What to work on:
This exercise calls for duplicating every entry below exactly, without the images.

Extracted records:
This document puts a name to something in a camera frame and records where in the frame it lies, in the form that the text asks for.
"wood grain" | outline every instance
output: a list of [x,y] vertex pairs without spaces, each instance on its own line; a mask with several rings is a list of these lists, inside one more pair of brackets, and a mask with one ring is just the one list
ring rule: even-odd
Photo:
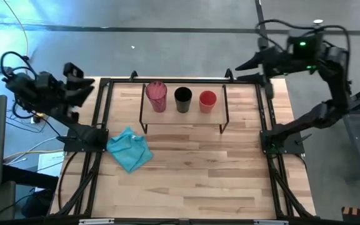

Exercise result:
This document puts a name to something in a camera frame and records where in the frame it lies, in the form that the text asks for.
"wood grain" | outline every instance
output: a list of [x,y] vertex pairs without spaces, each instance on its own line; a mask with several rings is a list of these lists, inside one more pair of brackets, and a mask with one ring is just the one list
ring rule: even-odd
Photo:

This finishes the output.